Today, the identity stack is scattered across five or six categories that don’t talk to each other: directories, vaults, credential managers, real-time authorization engines, governance suites, and agentic-identity point solutions. Each fragment is independently going API-first. None shares an identity graph, a policy model, or an audit trail with the others.

The result is that enterprises run a vault from one source, an IGA suite from another, an authorization engine from a third, a PAM tool from a fourth, and an NHI scanner from a fifth. All duct-taped together with glue code that no one governs.

Headless identity means every primitive of the identity stack is exposed as APIs and protocol-native tooling, callable from wherever work actually happens: chat interfaces, developer environments, CI/CD pipelines, runtime sidecars, autonomous agents. The admin console becomes one client among many. The API becomes the contract.

Operationally, this means an engineer in an AI-assisted IDE, a workflow running in a pipeline, and an autonomous agent calling a tool all authenticate and authorize through the same programmable layer, with the same policy enforcement, in real time.

The specific infrastructure requirements follow from this architecture. Credential brokering at runtime, so agents never possess long-lived secrets, and credentials are resolved at invocation time by a broker that the agent runtime never sees. Intent-aware, dynamic authorization, because static role grants cannot govern entities whose behavior is non-deterministic.

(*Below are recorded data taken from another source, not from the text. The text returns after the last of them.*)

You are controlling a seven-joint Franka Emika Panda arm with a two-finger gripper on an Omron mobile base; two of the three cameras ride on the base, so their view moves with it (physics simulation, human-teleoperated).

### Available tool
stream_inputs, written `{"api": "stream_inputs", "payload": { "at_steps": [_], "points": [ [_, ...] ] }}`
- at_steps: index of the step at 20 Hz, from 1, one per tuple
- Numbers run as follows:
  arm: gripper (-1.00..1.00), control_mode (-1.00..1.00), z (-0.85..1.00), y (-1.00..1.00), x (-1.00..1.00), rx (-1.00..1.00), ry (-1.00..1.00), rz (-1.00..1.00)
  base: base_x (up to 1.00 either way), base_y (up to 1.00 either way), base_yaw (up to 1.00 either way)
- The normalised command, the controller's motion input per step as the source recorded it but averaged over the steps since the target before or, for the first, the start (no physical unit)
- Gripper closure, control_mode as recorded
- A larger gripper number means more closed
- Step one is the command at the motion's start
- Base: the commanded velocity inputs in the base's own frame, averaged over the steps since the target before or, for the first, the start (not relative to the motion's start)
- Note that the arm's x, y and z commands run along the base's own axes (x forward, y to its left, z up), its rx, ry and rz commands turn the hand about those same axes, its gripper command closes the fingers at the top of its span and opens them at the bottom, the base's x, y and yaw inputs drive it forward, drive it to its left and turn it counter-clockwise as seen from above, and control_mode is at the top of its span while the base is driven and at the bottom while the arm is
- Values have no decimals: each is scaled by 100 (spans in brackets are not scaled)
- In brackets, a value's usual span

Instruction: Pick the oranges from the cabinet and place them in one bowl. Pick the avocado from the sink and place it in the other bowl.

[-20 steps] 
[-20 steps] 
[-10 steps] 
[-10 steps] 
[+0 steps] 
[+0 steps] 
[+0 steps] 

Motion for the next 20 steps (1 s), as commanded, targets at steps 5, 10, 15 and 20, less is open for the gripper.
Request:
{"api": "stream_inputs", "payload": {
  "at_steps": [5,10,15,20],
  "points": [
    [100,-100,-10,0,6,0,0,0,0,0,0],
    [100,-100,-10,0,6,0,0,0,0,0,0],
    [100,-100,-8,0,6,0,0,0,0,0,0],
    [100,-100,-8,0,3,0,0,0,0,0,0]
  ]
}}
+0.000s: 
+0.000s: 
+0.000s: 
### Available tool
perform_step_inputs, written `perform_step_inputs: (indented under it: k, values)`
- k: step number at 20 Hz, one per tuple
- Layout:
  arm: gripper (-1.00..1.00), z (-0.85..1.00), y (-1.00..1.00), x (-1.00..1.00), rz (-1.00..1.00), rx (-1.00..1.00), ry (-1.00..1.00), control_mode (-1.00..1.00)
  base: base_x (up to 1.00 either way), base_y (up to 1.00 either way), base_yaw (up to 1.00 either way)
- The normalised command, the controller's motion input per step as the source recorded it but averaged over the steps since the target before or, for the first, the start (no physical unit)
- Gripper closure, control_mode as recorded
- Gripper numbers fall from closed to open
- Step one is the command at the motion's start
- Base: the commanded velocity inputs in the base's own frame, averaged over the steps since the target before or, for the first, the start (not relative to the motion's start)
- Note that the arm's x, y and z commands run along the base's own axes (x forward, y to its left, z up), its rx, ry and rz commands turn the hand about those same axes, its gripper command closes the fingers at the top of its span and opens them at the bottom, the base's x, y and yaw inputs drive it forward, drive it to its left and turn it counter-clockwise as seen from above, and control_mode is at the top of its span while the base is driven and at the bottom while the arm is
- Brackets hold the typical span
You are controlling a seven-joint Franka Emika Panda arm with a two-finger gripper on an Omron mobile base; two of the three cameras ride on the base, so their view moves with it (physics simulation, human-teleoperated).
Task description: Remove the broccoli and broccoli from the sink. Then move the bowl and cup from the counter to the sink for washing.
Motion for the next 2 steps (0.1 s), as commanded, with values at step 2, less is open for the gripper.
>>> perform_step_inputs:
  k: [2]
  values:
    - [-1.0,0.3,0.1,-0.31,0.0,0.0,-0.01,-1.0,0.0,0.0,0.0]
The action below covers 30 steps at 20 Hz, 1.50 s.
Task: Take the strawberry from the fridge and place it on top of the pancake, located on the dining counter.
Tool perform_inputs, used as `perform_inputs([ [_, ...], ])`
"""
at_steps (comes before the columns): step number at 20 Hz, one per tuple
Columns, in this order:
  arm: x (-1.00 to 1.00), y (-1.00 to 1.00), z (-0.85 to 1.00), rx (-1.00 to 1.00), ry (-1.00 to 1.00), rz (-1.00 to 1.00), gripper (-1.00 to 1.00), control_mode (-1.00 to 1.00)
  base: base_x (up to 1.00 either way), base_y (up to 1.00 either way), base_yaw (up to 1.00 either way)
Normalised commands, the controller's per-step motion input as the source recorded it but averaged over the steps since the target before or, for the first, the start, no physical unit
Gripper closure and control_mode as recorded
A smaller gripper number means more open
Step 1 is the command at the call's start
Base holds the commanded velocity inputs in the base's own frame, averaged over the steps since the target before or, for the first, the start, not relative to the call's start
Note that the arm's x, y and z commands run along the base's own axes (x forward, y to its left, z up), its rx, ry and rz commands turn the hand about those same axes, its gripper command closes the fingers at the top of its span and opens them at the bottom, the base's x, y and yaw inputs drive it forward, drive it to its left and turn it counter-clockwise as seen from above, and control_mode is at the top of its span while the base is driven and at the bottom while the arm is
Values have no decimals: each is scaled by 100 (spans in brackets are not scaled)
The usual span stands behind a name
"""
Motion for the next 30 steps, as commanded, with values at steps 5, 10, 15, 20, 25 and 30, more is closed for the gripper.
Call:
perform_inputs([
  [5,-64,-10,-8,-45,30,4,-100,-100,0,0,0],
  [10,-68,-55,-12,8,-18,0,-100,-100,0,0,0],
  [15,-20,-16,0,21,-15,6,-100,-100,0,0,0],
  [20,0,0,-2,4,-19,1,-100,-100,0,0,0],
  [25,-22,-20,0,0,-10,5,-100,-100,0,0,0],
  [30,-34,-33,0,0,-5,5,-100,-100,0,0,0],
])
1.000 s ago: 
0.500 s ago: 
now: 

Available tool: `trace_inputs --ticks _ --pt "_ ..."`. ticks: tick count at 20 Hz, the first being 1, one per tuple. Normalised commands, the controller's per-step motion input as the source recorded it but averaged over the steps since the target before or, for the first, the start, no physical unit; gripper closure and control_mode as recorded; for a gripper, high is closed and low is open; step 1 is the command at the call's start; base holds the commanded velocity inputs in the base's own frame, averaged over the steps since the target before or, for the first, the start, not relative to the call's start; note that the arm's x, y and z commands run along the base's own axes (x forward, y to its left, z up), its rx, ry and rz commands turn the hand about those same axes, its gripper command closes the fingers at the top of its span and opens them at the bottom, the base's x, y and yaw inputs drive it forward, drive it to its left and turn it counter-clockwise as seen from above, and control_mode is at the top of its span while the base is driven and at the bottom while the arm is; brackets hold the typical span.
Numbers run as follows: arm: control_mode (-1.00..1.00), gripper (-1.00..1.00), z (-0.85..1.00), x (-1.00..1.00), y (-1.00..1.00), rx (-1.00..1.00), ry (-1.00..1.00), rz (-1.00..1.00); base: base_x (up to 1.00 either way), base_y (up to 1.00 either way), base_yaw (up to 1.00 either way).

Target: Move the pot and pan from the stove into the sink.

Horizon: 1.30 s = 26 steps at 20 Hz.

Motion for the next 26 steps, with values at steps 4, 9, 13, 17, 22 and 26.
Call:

Mandatory delegation chains, where every agent action carries a verifiable chain from the human principal through each agent hop to the final action, are cryptographically enforceable at each step. And real-time revocation, so a compromised agent’s access dies within seconds, not at token expiry.

Individual pieces of this exist. Credential vaults, runtime authorization engines, and workload identity frameworks are all mature in isolation. The gap is unification: no single identity control plane operates across human, service, workload, and agent identities with one graph, one policy model, and one audit trail.

The Window

Gartner predicts that over 40% of agentic AI projects will be canceled by the end of 2027. Not because the AI doesn’t work, but because the infrastructure underneath it doesn’t.

Every important enterprise platform is decomposing from monolith to headless architecture. Identity is next, and the forcing function is the biggest of any prior wave: a new class of operator that has no eyeballs, requiring instant credentials, authorization decisions in milliseconds, and a delegation chain that ties every action back to a human sponsor.

None of that is solvable at a UI. The organizations that understand this will build the infrastructure that defines how enterprises operate in the machine-speed era. The ones that don’t will spend the next decade cleaning up the consequences.